Let's add one more method to the DemoService class:

@PostFilter("filterObject == authentication.name")
public List<String> getNames() {
    return Stream.of("john", "jane", "bob")
            .collect(Collectors.toCollection(ArrayList::new));
}

@PostFilter("filterObject == authentication.name")
fun getNames(): List<String> = listOf("john", "jane", "bob").toList()

According to the expression, only elements that equal the current user's name will pass the filter. Next, we'll develop an endpoint that fetches names by delegating to the getNames method:

@GetMapping("/service")
public List<String> service() {
    return service.getNames();
}

@GetMapping("/service")
fun service(): List<String> = service.getNames()

Now, when the user named john sends a request to the /service endpoint, a JSON array with a single element that matches the user's name will be returned:

[
  "john"
]

Similarly, when the user named jane requests the /service endpoint, a JSON array with one element matching the user's name will be returned:

[
  "jane"
]

@PostAuthorize annotation

Generally, it is not advisable to compose complex SpEL expressions. As an alternative, you can establish a custom method in a bean and reference it in your SpEL expression.
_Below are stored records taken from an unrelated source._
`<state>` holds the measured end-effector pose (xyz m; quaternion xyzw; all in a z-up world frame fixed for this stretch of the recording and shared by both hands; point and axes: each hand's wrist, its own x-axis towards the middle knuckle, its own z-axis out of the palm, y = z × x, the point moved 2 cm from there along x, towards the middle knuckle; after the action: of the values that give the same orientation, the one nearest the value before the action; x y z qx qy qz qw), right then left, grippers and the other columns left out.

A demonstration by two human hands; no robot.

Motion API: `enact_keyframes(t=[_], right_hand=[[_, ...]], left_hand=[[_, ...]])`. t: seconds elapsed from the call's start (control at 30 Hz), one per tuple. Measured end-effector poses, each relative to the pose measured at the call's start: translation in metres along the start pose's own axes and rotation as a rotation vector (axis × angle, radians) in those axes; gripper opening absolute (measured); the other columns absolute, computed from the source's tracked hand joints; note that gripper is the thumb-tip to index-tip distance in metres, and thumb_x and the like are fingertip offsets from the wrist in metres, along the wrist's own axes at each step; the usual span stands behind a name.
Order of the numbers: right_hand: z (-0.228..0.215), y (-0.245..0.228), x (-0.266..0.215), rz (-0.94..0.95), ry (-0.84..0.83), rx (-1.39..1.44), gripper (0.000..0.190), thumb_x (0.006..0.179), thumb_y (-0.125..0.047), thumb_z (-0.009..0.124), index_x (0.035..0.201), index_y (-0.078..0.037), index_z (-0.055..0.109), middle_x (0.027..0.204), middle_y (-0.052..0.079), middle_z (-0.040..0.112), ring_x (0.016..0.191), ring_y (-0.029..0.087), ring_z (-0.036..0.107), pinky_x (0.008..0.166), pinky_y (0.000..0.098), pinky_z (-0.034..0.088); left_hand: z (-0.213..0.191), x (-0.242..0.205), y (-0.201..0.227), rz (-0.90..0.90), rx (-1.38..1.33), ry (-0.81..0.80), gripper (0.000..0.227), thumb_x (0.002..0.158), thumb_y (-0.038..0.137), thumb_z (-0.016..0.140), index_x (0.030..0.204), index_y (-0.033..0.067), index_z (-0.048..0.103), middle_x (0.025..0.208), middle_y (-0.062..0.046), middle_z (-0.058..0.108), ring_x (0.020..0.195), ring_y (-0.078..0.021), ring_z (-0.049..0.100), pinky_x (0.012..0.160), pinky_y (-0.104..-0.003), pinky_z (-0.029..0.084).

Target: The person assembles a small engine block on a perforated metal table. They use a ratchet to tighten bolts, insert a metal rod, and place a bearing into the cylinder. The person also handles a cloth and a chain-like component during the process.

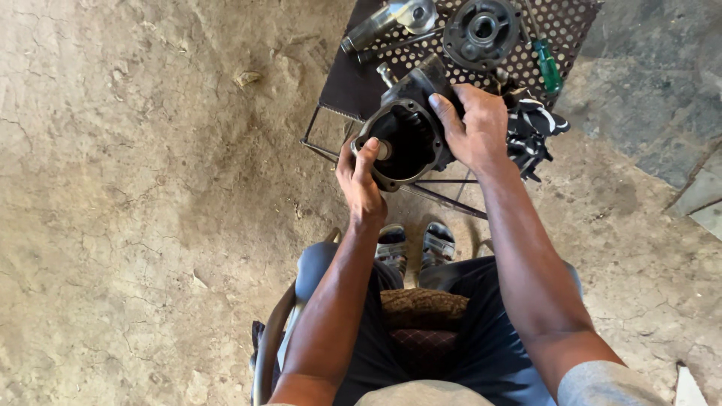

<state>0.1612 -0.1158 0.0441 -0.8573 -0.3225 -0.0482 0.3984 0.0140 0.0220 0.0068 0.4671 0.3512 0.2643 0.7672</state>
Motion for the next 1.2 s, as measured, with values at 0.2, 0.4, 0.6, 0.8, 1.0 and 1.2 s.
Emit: enact_keyframes(t=[0.2, 0.4, 0.6, 0.8, 1.0, 1.2], right_hand=[[0.005, -0.003, 0.001, 0.105, -0.023, 0.007, 0.035, 0.104, -0.032, 0.073, 0.093, 0.001, 0.071, 0.070, 0.016, 0.066, 0.058, 0.030, 0.063, 0.056, 0.0413, 0.047], [0.003, -0.006, 0.000, 0.095, 0.023, 0.057, 0.031, 0.104, -0.028, 0.074, 0.097, 0.002, 0.072, 0.073, 0.017, 0.068, 0.060, 0.027, 0.064, 0.056, 0.0391, 0.048], [0.008, 0.000, -0.007, 0.163, 0.204, 0.383, 0.026, 0.107, -0.022, 0.071, 0.105, 0.004, 0.072, 0.087, 0.012, 0.074, 0.071, 0.015, 0.067, 0.063, 0.0307, 0.052], [0.037, 0.018, -0.015, 0.489, 0.317, 1.269, 0.029, 0.111, -0.017, 0.068, 0.091, 0.004, 0.070, 0.082, 0.006, 0.069, 0.067, 0.011, 0.059, 0.059, 0.0264, 0.047], [0.051, -0.020, -0.024, 0.786, 0.159, 1.449, 0.025, 0.102, -0.019, 0.059, 0.093, 0.001, 0.070, 0.087, 0.011, 0.073, 0.071, 0.018, 0.070, 0.063, 0.0321, 0.060], [0.068, -0.060, -0.051, 1.025, 0.015, 1.342, 0.030, 0.104, -0.030, 0.054, 0.100, -0.001, 0.060, 0.084, 0.013, 0.065, 0.068, 0.022, 0.066, 0.059, 0.0360, 0.061]], left_hand=[[-0.002, 0.002, 0.005, -0.007, 0.001, -0.005, 0.059, 0.082, 0.038, 0.073, 0.121, -0.0050, 0.067, 0.108, -0.013, 0.069, 0.102, -0.0241, 0.062, 0.092, -0.038, 0.050], [-0.007, 0.004, 0.001, 0.023, -0.010, -0.017, 0.064, 0.084, 0.039, 0.071, 0.128, -0.0055, 0.064, 0.112, -0.017, 0.070, 0.107, -0.0267, 0.064, 0.097, -0.039, 0.049], [-0.018, 0.016, 0.016, 0.392, -0.051, -0.142, 0.080, 0.092, 0.052, 0.071, 0.141, -0.0091, 0.059, 0.132, -0.022, 0.068, 0.127, -0.0310, 0.063, 0.116, -0.043, 0.046], [-0.006, 0.040, 0.052, 0.605, -0.079, -0.333, 0.097, 0.087, 0.063, 0.076, 0.154, 0.0016, 0.044, 0.156, -0.021, 0.051, 0.147, -0.0324, 0.053, 0.131, -0.052, 0.037], [0.016, 0.027, 0.051, 0.472, -0.092, -0.480, 0.110, 0.070, 0.076, 0.084, 0.153, 0.0180, 0.039, 0.158, -0.018, 0.043, 0.148, -0.0325, 0.045, 0.129, -0.055, 0.037], [-0.052, 0.082, 0.015, 0.595, 0.267, -0.243, 0.092, 0.083, 0.090, 0.050, 0.134, 0.0137, 0.059, 0.128, -0.014, 0.063, 0.114, -0.0291, 0.065, 0.102, -0.056, 0.059]])
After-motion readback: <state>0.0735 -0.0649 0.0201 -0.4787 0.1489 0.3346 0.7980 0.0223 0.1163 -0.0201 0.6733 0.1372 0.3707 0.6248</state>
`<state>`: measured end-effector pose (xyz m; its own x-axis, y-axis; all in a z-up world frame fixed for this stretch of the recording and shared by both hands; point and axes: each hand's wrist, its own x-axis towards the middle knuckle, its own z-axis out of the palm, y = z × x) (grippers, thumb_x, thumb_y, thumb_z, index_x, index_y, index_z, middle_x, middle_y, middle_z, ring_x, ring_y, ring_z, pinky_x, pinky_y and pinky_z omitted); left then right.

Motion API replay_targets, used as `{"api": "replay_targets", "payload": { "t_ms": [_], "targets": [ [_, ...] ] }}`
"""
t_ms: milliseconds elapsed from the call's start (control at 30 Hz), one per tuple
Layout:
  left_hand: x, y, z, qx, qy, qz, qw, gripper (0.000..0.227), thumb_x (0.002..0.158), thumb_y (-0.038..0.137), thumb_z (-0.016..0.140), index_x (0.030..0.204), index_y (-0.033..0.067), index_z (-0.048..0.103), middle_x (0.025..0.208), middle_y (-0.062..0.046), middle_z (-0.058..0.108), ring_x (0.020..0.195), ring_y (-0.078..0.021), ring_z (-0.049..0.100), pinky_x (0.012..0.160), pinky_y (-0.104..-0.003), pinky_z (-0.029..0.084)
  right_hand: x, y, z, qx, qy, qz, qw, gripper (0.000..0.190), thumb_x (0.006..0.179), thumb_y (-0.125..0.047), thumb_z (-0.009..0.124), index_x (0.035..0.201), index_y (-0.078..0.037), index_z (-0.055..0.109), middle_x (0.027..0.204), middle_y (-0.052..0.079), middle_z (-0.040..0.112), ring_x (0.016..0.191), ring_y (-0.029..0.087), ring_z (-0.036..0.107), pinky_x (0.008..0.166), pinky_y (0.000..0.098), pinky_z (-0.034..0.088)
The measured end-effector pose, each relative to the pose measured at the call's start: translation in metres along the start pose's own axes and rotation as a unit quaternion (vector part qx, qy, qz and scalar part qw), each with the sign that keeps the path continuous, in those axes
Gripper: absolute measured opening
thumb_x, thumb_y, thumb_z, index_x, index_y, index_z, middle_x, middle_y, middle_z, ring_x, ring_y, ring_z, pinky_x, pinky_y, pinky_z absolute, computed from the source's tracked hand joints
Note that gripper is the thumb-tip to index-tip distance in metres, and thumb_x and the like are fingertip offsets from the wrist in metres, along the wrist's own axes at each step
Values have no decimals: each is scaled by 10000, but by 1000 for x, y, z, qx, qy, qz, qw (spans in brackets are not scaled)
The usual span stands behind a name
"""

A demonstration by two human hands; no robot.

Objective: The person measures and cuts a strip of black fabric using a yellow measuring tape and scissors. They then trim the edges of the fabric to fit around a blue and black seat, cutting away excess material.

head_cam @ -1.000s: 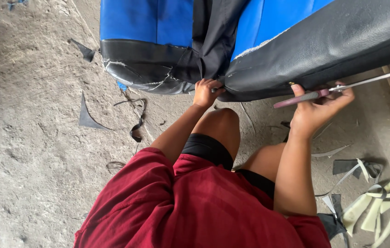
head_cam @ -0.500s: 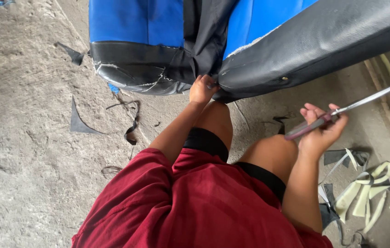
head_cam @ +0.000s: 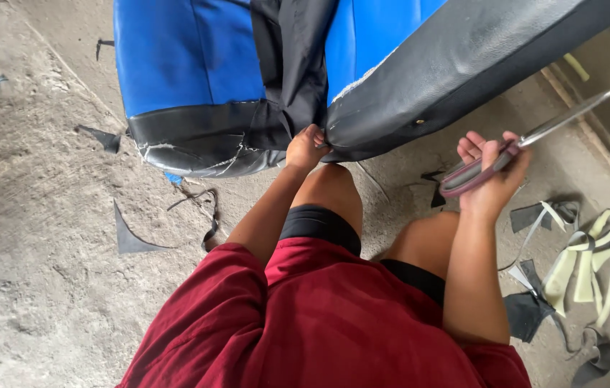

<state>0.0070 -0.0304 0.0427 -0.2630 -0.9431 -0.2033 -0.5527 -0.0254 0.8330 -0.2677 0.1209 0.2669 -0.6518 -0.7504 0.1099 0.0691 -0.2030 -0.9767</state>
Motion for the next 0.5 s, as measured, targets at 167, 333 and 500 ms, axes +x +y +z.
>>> {"api": "replay_targets", "payload": {
  "t_ms": [167,333,500],
  "targets": [
    [-1,-35,14,-46,56,70,995,334,639,225,876,878,153,654,844,-37,682,888,-236,658,793,-371,535,-37,-25,17,-151,-91,-148,973,346,1057,-159,673,1293,-111,424,1057,302,691,739,284,666,677,336,522],
    [2,-50,12,-101,25,102,989,407,690,173,873,1066,194,717,1026,36,777,977,-152,743,857,-311,527,-27,-87,27,-533,-276,-409,687,556,837,-129,1081,1262,49,769,1102,192,785,941,322,720,879,427,591],
    [-4,-62,3,-59,73,142,985,172,782,216,831,942,205,767,905,42,751,873,-215,685,785,-341,516,-17,-123,46,-594,-388,-351,610,421,893,-55,886,1293,-22,758,1092,162,762,968,304,718,950,446,586]
  ]
}}
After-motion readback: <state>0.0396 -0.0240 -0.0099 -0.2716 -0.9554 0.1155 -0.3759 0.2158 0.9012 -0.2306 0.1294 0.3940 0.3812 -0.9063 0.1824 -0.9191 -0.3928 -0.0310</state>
Imagine we have a DecisionMaker class (you can name it whatever you like) with a method that accepts a UserDetails object. If it meets certain conditions, it returns true; otherwise, false:

@Component("dm")
class DecisionMaker {
    public boolean decide(UserDetails userDetails) {
        return userDetails != null && userDetails.getUsername().startsWith("jo");
    }
}

@Component("dm")
class DecisionMaker {
    fun decide(userDetails: UserDetails?): Boolean {
        return userDetails != null && userDetails.username.startsWith("jo")
    }
}

You can use this function in any security annotation like this:

@GetMapping("/details")
@PostAuthorize("@dm.decide(returnObject)")
public UserDetails getName() {
    return (UserDetails) SecurityContextHolder
            .getContext()
            .getAuthentication()
            .getPrincipal();
}

@GetMapping("/details")
@PostAuthorize("@dm.decide(returnObject)")
fun getName(): UserDetails? {
    return SecurityContextHolder.getContext().authentication.principal as? UserDetails
}

In the previous example, the returnObject is a reference to the object sent back by the method, and @dm is a reference to the DecisionMaker bean. Only users whose usernames start with jo will be allowed access to their user details, while others will be denied.

Conclusion

Spring Security's method-level security is a versatile tool providing fine control over access to specific methods in your application. By using annotations such as @PreAuthorize, @PostAuthorize, @PreFilter, and @PostFilter, you can outline complex access-control rules that go beyond basic endpoint-level authorization. Together with the versatility of Spring Expression Language (SpEL), these annotations allow for dynamic and adaptable security configurations that can meet a wide range of application needs.